St. Charles Parish Hospital's plan to borrow $11.5 million is designed to give Luling, LA, residents speedier service in its emergency room and allow it eventually to lower property taxes by stretching out debt. The Parish Council has agreed to place the measure on the parish's April 4 ballot, giving voters the final say on the idea. If approved, the measure will let the hospital shift $6.3 million in a seven-year debt to a 20-year payback, plus provide $5.2 million for capital improvements such as building a new emergency room, buying five new ambulances, and buying the property that the hospital leases for its ambulance station.
The Fort Lauderdale-based Lillian S. Wells Foundation has given Broward General Medical Center a $4.5 million gift that should dramatically expand breast cancer prevention and detection services the hospital offers the women of Broward County, FL. The donation is the largest single gift ever to tax-assisted Broward Health, which owns the hospital. The money will pay for construction of a new women's center and the medical equipment for it.
Birmingham, AL-based Brookwood Medical Center has significantly scaled back its plans for a new women's center because of changes in the city's healthcare market and the downturn in the economy, hospital officials have announced. Brookwood will build a new women's center that's about half the size of the project announced a year ago, create parking for 150 cars instead of 750 and scrap plans to build an adjoining structure for doctors' offices.
Cleveland Clinic Chief Executive Toby Cosgrove, MD, has announced to employees that the hospital system has instituted a hiring and salary freeze. The freeze does not affect employees needed for direct patient care, said hospital spokeswoman Eileen Sheil. Sheil said the health system, which employs 33,000 people, is also working to preserve jobs.
Emory University has eliminated $20 million of the debt owed by Grady Memorial Hospital in a gesture to help the struggling Atlanta hospital survive. Grady officials met this week with the leaders of several metro Atlanta hospitals to request that they contribute a total of $30 million to help the safety-net facility over the next four to five years. Grady hospital continues to provide the bulk of trauma and indigent care to the region, two services that cost the hospital millions more than it recoups. Grady officials say they believe the other hospitals should help shoulder that burden, because, without Grady, these hospitals would be flooded with indigent clients and have to provide their own trauma care. "This is a community issue," Grady Chief Executive Michael Young said.
Temple University Health System has announced that it was studying how it could make its Northeastern Hospital more "cost effective," but a nurses' union believes the system is planning to "virtually close" the community hospital. Bill Cruice, executive director of the Pennsylvania Association of Staff Nurses and Allied Professionals, said the hospital's chief executive officer told managers that the health system planned major cuts, including the elimination of maternity care and other services. One scenario was that the hospital would be reduced to just an emergency department and outpatient surgery. Rebecca Harmon, a spokeswoman for Temple University Health System, denied that Northeastern's CEO told managers about planned service reductions.

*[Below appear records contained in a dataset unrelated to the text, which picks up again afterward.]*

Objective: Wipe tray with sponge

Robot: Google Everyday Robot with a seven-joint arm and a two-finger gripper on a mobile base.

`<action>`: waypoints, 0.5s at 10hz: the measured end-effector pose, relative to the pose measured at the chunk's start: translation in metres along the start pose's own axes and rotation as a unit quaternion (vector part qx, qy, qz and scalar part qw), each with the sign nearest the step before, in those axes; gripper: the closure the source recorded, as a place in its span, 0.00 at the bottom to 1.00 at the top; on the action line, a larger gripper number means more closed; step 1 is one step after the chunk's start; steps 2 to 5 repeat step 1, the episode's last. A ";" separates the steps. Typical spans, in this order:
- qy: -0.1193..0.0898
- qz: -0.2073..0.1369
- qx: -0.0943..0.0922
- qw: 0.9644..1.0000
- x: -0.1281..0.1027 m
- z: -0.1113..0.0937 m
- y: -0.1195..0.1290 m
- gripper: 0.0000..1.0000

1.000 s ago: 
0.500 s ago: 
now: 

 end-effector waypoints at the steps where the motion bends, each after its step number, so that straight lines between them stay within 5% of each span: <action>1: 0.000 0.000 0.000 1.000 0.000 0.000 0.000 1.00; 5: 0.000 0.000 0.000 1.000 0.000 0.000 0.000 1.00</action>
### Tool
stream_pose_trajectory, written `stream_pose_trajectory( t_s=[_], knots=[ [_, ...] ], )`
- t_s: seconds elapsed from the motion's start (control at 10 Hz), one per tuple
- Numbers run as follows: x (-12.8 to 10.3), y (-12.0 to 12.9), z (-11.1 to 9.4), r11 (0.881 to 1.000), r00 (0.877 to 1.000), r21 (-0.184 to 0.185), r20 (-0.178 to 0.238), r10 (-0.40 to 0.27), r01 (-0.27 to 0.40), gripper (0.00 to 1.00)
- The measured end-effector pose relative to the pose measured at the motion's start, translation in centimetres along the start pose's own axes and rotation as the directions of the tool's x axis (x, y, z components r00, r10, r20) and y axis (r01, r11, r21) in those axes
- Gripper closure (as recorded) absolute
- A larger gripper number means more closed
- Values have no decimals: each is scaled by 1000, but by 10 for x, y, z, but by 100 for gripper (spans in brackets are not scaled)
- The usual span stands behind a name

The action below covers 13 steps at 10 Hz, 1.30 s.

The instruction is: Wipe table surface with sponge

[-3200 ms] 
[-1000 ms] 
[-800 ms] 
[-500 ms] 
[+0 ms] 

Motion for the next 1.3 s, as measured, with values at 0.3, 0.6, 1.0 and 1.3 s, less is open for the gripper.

A growing number of Baltimore residents are being treated in hospitals for illnesses that could be prevented with routine medical care, according to a study. The city's health commissioner says the data show "a fundamental failure" of Baltimore's health system. City residents are being hospitalized or treated in emergency rooms for such conditions as asthma and high blood pressure at rates that are roughly twice those in surrounding counties and statewide, according to the Rand Corp. study. Baltimore's health commissioner says the problem is the inevitable result of clinics that are stretched to capacity and a shortage of primary care doctors to serve the poor.
The Congressional Budget Office has announced that many of the healthcare proposals championed by President-elect Barack Obama and other Democrats would carry a high price tag and would generate only modest savings. The budget office analyzed 115 options, including proposals to expand coverage and slow the growth of health spending. One bright spot was the estimate of potential savings from a requirement for doctors and hospitals to use health information technology as a condition of participating in Medicare. Such a requirement could save the federal government $7 billion in the first five years and a total of $34 billion over 10 years, by reducing medical errors and avoiding unnecessary tests and procedures, the budget office said.
The Bush administration has granted sweeping new protections to health workers who refuse to provide care that violates their personal beliefs, setting off a battle over opponents' plans to try to repeal the measure. The regulation cuts off federal funding for any state or local government, hospital, health plan, clinic, or other entity that does not accommodate doctors, nurses, pharmacists, and other employees who refuse to participate in care they find ethically, morally or religiously objectionable.
Success Healthcare LLC of Boca Raton, FL, has purchased Forest Park and St. Alexius hospitals of St. Louis, hospital officials announced. Success Healthcare took over operations at the struggling hospitals on Dec. 10. The company owns one other hospital with two campuses in Southern California. This marks the most recent ownership turnover for the St. Louis hospitals.